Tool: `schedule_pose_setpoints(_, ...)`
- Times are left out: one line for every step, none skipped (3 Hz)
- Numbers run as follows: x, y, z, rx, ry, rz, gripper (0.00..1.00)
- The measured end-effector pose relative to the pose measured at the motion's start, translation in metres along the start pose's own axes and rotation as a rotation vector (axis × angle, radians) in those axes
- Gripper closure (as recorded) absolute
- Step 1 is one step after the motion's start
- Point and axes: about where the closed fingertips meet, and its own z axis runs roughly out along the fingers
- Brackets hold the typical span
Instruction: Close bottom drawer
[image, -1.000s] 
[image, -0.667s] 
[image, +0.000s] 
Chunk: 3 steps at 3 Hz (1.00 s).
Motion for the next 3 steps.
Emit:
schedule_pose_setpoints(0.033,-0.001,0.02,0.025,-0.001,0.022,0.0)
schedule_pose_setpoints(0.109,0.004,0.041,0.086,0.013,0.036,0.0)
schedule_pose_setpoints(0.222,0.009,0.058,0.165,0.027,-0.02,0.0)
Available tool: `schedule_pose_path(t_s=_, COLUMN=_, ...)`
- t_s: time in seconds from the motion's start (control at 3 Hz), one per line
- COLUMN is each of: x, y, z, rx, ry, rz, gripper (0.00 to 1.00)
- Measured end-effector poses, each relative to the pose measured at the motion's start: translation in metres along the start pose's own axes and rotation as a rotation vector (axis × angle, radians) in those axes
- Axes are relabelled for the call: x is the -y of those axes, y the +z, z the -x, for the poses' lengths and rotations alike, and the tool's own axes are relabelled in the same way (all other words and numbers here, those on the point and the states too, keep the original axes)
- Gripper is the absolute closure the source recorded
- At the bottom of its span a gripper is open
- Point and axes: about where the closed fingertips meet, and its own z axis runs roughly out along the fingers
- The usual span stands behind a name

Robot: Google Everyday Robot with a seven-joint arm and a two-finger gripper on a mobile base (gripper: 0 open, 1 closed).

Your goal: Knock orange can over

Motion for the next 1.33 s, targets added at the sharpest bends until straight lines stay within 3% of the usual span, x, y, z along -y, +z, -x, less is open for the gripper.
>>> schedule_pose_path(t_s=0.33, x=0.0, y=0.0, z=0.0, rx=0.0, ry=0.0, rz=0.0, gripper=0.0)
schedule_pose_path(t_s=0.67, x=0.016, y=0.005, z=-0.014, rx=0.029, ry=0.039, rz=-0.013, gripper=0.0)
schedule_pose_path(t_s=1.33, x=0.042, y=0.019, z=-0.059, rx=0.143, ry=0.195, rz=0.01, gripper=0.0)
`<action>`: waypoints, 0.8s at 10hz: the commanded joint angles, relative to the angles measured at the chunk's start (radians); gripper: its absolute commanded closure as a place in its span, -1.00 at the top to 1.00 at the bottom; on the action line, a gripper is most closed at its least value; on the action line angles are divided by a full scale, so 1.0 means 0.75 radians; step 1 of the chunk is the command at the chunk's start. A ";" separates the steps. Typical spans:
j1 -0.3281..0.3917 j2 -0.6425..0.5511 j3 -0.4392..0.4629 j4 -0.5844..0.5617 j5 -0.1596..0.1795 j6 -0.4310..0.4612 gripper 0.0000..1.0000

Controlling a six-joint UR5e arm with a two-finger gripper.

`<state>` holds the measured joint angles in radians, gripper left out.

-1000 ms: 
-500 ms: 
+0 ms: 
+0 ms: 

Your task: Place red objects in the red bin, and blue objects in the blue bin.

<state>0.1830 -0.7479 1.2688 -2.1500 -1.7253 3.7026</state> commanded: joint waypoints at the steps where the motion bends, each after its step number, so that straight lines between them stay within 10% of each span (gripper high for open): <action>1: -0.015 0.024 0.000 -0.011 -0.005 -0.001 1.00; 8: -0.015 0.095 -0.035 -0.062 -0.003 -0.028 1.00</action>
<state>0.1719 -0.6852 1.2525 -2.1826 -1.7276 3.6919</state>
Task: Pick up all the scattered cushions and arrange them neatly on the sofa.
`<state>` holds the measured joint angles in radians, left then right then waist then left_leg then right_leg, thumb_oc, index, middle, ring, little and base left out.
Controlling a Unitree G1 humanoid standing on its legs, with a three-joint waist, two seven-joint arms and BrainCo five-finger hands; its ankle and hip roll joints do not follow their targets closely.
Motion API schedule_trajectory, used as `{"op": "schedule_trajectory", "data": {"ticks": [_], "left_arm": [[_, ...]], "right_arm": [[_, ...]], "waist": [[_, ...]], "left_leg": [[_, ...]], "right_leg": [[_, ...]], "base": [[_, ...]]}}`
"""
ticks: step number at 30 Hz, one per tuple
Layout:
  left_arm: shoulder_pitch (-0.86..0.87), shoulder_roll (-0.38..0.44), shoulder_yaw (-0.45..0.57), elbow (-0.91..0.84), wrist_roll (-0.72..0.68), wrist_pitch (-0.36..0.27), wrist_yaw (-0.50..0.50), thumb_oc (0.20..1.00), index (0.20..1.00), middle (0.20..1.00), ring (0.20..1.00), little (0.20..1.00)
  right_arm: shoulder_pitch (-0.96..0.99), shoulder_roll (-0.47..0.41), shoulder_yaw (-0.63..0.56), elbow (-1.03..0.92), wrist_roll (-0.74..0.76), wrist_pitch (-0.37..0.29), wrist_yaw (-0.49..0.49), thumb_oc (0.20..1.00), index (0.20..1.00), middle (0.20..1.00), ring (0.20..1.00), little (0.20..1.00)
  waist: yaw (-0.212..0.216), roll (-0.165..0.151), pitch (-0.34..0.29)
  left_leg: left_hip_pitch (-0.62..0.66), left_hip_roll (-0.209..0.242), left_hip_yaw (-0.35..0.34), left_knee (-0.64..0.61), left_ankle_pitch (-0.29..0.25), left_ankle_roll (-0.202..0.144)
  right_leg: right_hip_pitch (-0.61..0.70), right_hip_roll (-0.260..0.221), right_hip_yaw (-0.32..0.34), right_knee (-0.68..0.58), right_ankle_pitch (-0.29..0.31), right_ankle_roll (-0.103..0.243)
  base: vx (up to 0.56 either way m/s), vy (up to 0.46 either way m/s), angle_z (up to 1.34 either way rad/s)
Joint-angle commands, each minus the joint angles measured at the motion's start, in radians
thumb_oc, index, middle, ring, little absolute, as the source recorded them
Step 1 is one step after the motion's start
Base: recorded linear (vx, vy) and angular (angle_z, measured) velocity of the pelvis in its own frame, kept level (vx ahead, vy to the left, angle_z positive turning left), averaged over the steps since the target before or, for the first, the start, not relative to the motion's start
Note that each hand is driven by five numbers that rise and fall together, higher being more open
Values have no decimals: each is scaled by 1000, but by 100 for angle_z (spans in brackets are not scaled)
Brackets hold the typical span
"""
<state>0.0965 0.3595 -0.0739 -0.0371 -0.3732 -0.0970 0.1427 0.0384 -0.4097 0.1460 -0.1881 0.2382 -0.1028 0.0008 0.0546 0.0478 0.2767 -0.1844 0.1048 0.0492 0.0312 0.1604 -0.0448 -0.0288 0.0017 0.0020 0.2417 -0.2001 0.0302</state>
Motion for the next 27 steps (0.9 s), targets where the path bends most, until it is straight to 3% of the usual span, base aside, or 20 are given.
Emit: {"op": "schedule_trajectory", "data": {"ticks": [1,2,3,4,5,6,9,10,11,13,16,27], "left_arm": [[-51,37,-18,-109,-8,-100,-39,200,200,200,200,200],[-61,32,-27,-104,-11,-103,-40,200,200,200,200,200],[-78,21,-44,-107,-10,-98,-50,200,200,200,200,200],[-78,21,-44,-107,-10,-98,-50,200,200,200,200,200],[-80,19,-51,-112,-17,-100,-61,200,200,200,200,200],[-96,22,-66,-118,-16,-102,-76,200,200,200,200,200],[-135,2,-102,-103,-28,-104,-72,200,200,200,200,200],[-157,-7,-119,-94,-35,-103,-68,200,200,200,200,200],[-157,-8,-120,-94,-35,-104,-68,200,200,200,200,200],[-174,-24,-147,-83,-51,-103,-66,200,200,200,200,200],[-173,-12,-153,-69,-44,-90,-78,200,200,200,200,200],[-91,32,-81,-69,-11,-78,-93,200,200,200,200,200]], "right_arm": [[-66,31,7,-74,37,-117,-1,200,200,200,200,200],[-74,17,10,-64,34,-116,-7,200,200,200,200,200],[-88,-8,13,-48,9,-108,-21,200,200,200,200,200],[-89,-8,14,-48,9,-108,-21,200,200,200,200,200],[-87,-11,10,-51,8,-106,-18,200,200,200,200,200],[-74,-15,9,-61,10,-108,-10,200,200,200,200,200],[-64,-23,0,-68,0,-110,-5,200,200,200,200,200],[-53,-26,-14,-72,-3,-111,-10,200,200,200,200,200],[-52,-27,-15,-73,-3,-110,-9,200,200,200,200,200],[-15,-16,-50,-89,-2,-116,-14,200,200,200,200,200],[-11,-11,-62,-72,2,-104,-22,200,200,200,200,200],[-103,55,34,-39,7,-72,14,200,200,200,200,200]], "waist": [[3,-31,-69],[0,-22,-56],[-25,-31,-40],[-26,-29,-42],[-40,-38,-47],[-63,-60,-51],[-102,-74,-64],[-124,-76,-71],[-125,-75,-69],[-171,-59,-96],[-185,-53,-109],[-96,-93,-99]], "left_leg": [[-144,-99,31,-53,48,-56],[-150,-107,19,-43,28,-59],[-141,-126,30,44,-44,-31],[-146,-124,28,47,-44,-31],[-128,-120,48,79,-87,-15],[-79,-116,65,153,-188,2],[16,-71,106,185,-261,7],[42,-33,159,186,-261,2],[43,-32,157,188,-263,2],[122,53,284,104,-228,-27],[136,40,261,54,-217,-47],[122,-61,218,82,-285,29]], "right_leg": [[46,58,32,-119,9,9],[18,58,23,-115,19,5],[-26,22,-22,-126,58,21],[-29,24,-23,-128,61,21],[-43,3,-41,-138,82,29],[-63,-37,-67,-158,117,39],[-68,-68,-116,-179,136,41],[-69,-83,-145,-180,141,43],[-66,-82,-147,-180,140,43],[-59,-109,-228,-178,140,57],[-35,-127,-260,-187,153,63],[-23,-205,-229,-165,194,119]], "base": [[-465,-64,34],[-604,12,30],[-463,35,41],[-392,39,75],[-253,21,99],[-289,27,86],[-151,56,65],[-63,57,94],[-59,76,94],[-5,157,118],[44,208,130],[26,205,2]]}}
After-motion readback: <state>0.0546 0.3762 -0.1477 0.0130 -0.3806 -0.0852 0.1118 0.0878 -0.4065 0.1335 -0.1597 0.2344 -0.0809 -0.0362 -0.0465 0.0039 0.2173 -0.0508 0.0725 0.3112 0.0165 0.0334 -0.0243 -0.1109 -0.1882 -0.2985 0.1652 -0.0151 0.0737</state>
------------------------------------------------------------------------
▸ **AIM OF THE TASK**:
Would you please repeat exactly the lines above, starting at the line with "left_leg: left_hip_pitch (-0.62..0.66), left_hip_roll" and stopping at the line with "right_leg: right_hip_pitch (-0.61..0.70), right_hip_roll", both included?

▸ **REPLY**:
  left_leg: left_hip_pitch (-0.62..0.66), left_hip_roll (-0.209..0.242), left_hip_yaw (-0.35..0.34), left_knee (-0.64..0.61), left_ankle_pitch (-0.29..0.25), left_ankle_roll (-0.202..0.144)
  right_leg: right_hip_pitch (-0.61..0.70), right_hip_roll (-0.260..0.221), right_hip_yaw (-0.32..0.34), right_knee (-0.68..0.58), right_ankle_pitch (-0.29..0.31), right_ankle_roll (-0.103..0.243)

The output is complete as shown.